Ce bris, cette fêlure, celle qui emporta loin l’enfant de ses belles contrées, qui révoqua à tout jamais ce qu’il peut attendre de beau de la vie. Mélancolie installée avec l’impossibilité de la légèreté. Tout devient grave. Tout est une bataille. Le lustre et la splendeur des objets, de soi, du monde, disparus. Enfoui dans le passé déjà.

Mais qu’en est-il de celui qui jamais ne connu le paradis de l’enfance, de son lieu, de sa famille, de lui-même ?

Il se bat toujours pour atteindre ce Paradis que jamais il ne connut, il a encore au moins la chimère de l’absolu.
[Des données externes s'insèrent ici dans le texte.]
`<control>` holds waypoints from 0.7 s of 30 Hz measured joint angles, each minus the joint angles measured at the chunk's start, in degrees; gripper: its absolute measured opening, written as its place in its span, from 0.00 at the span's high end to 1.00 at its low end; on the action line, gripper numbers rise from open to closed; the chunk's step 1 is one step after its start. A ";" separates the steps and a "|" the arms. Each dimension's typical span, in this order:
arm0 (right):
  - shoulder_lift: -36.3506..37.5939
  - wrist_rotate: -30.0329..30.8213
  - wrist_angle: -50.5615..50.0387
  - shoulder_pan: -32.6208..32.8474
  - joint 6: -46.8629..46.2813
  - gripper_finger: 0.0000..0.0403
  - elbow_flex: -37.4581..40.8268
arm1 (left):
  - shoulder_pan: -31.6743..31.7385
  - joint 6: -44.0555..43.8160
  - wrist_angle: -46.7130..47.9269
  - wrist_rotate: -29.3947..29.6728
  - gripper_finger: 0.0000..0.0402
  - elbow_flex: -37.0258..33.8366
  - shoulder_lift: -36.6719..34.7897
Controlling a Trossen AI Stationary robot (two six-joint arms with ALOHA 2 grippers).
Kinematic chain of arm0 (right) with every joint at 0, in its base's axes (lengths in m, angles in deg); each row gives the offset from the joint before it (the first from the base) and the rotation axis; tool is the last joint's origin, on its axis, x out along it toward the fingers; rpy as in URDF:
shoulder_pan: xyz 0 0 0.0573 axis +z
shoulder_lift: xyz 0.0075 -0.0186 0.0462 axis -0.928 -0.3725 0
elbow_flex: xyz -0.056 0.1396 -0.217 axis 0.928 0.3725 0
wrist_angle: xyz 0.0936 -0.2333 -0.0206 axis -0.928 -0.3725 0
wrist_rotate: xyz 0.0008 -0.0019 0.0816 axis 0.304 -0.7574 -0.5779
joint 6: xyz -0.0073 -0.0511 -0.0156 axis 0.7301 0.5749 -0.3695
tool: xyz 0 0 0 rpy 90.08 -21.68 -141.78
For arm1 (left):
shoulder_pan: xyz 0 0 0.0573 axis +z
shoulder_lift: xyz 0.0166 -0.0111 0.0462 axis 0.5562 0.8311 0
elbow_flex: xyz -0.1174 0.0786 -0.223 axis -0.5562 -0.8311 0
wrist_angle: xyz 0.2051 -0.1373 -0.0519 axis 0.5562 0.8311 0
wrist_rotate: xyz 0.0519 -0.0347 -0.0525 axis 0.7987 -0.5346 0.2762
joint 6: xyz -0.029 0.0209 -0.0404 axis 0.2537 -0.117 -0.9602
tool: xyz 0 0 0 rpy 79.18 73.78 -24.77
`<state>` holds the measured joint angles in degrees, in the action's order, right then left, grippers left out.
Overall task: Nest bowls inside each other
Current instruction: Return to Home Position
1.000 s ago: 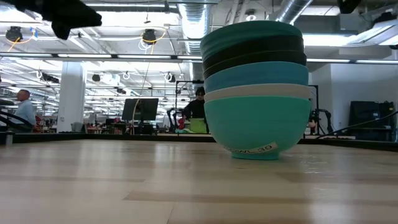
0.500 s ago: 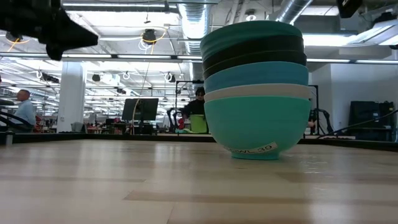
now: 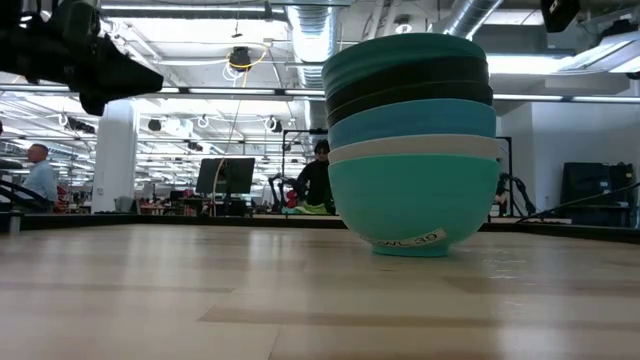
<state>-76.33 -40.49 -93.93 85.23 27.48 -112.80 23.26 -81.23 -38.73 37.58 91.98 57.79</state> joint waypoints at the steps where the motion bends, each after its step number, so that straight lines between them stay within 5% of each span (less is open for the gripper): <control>1: 0.00 0.00 0.00 0.00 0.00 0.73 0.00 | 0.48 -0.02 -0.11 -0.59 0.80 -0.18 -0.02; 21: 0.01 -0.26 -5.94 0.00 -0.93 0.73 0.00 | 6.93 -1.21 8.84 -28.98 0.80 -0.57 0.04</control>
<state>-76.32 -40.76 -99.87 85.23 26.56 -112.80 30.19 -82.44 -29.89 8.60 91.41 57.84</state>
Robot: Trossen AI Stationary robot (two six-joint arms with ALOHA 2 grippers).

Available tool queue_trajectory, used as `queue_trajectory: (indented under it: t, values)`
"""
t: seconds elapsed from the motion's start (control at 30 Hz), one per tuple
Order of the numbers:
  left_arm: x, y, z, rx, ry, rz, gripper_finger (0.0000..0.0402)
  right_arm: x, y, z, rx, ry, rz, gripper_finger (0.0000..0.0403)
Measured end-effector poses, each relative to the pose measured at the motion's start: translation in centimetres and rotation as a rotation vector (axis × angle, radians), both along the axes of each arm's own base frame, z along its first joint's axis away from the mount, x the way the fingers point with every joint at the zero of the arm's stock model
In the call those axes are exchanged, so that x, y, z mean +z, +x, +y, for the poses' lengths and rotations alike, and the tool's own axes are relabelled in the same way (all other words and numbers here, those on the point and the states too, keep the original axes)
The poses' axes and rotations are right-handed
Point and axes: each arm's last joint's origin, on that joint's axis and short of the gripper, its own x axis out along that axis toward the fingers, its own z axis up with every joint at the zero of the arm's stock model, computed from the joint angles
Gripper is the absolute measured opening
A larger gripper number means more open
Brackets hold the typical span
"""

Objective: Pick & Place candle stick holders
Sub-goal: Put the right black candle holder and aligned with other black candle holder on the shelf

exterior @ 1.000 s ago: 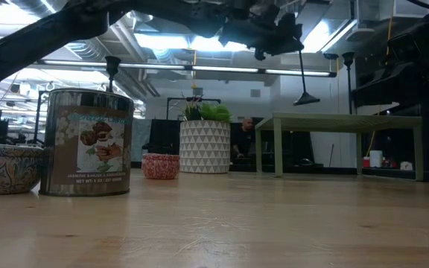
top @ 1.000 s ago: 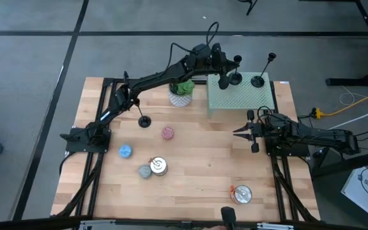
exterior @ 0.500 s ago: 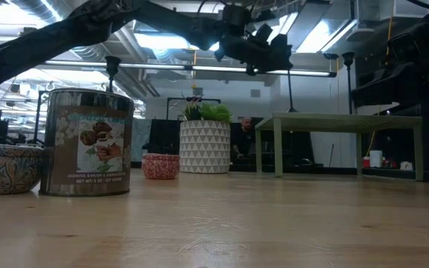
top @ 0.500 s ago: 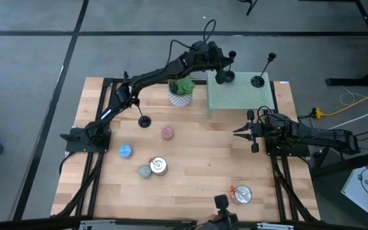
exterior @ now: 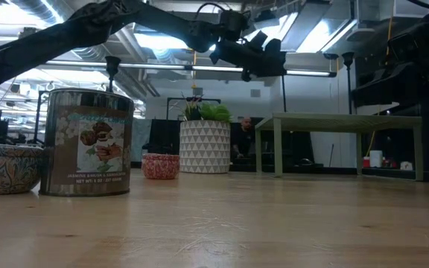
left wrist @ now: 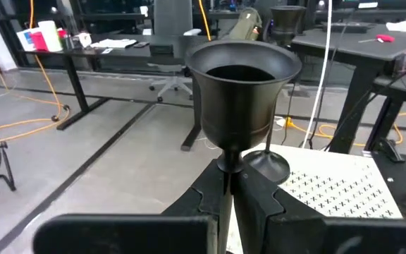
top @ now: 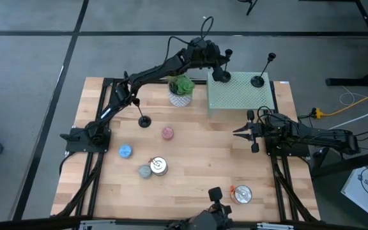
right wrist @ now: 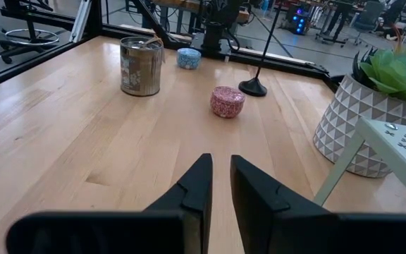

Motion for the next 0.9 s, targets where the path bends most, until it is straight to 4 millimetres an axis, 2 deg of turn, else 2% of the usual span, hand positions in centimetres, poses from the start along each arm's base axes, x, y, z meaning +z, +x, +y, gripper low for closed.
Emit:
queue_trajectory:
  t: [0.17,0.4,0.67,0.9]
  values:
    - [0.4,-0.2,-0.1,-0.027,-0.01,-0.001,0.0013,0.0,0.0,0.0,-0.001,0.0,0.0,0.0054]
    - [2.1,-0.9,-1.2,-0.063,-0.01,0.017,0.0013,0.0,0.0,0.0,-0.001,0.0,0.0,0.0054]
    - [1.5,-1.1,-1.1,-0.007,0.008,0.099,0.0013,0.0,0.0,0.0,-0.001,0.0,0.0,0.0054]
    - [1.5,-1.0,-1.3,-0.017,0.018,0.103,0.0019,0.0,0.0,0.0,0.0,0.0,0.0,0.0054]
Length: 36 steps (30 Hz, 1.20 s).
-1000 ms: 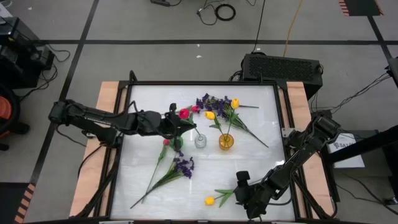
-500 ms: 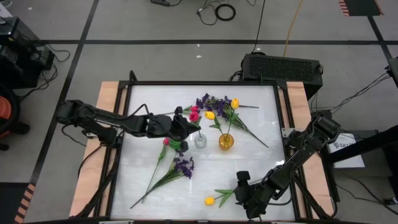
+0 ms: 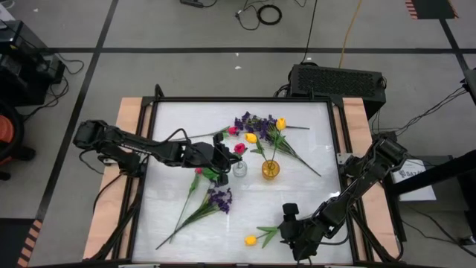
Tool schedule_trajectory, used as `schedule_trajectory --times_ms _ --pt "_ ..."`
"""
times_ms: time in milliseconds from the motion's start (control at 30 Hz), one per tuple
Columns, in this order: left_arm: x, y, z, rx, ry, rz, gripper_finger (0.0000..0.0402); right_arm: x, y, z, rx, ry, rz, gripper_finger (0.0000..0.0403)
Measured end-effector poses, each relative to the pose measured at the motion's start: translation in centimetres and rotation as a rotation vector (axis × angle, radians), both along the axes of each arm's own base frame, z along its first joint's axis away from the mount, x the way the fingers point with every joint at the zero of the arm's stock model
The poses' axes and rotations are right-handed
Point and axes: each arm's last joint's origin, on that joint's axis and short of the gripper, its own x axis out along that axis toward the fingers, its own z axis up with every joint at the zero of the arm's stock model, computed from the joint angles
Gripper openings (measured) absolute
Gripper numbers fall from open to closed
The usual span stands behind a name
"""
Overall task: Sort flowers into vase by color
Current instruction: Put the bottom red tulip into the transparent vase, then put the yellow tulip into the yellow vase
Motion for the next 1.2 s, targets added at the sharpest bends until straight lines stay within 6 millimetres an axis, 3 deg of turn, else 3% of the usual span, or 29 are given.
schedule_trajectory --times_ms 300,833,967,1200 --pt "0.2 0.0 -0.4 0.002 0.015 -0.001 0.0115 0.0 -0.1 -0.1 0.004 0.012 -0.019 0.0216" --pt "-1.3 -1.0 -0.1 0.003 0.11 -0.061 0.0327 -0.1 -0.1 -0.1 0.01 0.023 -0.027 0.0216" --pt "-2.6 -1.1 1.0 -0.006 0.119 -0.045 0.0349 -0.2 -0.1 -0.1 0.01 0.024 -0.023 0.0216" --pt "-5.2 -1.7 3.9 -0.003 0.054 -0.049 0.0352 -0.3 0.1 -0.4 -0.001 0.046 0.016 0.0216"
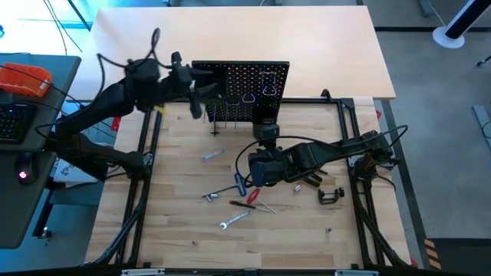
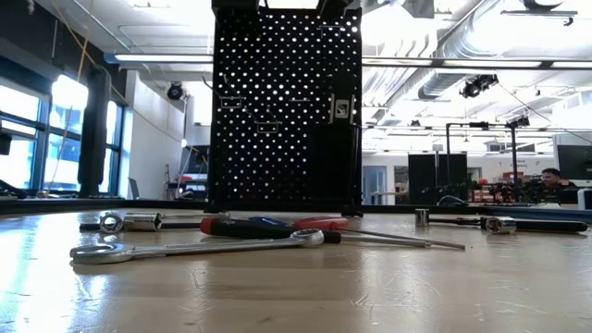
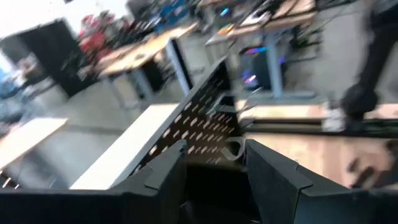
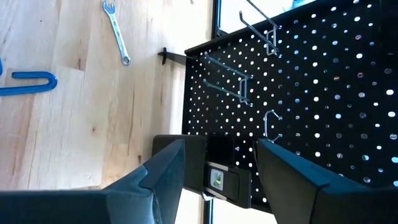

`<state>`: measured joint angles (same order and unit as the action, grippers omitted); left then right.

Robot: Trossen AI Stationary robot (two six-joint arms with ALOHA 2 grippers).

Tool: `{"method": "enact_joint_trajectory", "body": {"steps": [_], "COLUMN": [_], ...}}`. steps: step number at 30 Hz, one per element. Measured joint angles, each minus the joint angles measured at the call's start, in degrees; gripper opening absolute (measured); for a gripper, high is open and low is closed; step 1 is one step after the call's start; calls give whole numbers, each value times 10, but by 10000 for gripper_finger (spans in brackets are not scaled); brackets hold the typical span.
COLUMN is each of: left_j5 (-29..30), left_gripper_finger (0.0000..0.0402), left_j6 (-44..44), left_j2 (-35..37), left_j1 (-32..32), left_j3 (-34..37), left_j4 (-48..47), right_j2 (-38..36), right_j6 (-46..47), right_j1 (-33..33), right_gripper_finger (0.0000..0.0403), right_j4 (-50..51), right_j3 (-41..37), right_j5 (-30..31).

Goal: Hang tools onto peg board
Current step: Put the socket into the top black bin on the pegboard

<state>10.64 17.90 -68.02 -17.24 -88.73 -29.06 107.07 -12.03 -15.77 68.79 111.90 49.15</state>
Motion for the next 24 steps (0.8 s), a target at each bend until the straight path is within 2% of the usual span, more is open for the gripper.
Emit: {"method": "enact_joint_trajectory", "body": {"steps": [6, 10, 14, 19, 24], "left_j5": [-141, -195, -219, -219, -182], "left_gripper_finger": [156, 156, 156, 156, 156], "left_j6": [-11, -41, -48, -39, -47], "left_j2": [43, 58, 59, 47, 27], "left_j1": [34, 58, 92, 141, 192], "left_j3": [0, 0, 0, 0, 13], "left_j4": [10, 0, -51, -138, -208], "right_j2": [0, 0, 0, 0, -10], "right_j6": [0, 2, 13, 48, 84], "right_j1": [0, 0, 0, 0, 0], "right_gripper_finger": [193, 193, 193, 193, 193], "right_j4": [19, 25, 40, 95, 134], "right_j3": [0, 0, 0, 0, 0], "right_j5": [8, 6, -4, -18, -43]}}
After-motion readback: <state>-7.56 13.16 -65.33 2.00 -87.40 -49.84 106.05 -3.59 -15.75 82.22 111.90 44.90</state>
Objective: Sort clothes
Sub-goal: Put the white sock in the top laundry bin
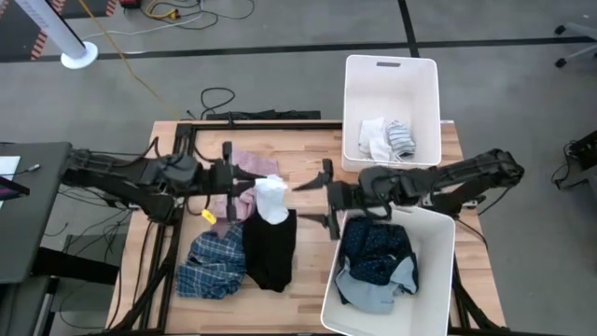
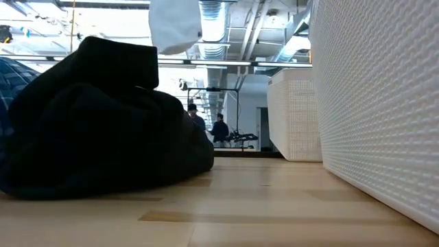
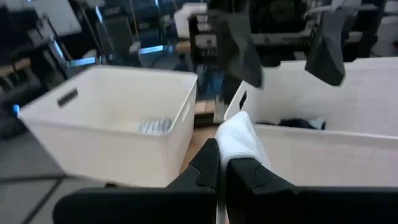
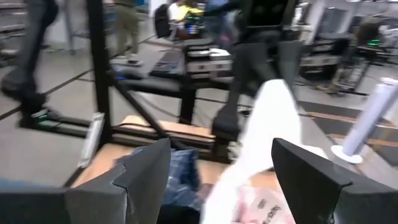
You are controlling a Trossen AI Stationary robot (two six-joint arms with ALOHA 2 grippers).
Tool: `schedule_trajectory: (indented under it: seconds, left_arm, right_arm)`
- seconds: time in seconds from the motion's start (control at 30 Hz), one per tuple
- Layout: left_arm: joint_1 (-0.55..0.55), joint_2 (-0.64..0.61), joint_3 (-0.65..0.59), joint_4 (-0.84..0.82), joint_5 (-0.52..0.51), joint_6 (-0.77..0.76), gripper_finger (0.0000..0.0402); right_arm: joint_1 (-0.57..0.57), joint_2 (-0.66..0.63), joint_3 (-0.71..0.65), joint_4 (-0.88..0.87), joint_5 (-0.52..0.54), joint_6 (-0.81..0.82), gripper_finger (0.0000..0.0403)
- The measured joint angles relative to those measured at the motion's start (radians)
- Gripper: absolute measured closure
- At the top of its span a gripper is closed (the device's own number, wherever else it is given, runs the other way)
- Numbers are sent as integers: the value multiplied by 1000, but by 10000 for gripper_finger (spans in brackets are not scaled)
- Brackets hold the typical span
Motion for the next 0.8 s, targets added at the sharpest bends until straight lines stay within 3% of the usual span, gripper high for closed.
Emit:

Là est la force de celui qui jamais ne vécu une enfance apaisée, douce, belle, aimante. Celui que l’anxiété et la laideur des adultes vint broyer dès le plus jeune âge. Ce curieux mélange qui, je le pense, doit exister chez certains, donne une force impétueuse. Mais elle est souvent contrebalancée par la mélancolie d’avoir connu l’enfer, de ne pas avoir été aimé.  Ce qui le tétanise aussi.

L’un pleure ce qu’il a perdu, l’autre ce que jamais il ne connut. Mais leur différence se situe, sur la possibilité. Chez l’un, impossibilité, ange déchu. Chez l’autre, possibilité, absolution.

L’un ne voudra effacer ce qu’il a connu, ce grand Paradis, ce qui l’empêchera d’en construire un nouveau, d’aller vers l’apaisement. L’autre voudra l’effacer, et s’il y arrive, tout lui sera permis.

La route est la même, seul le chemin diffère.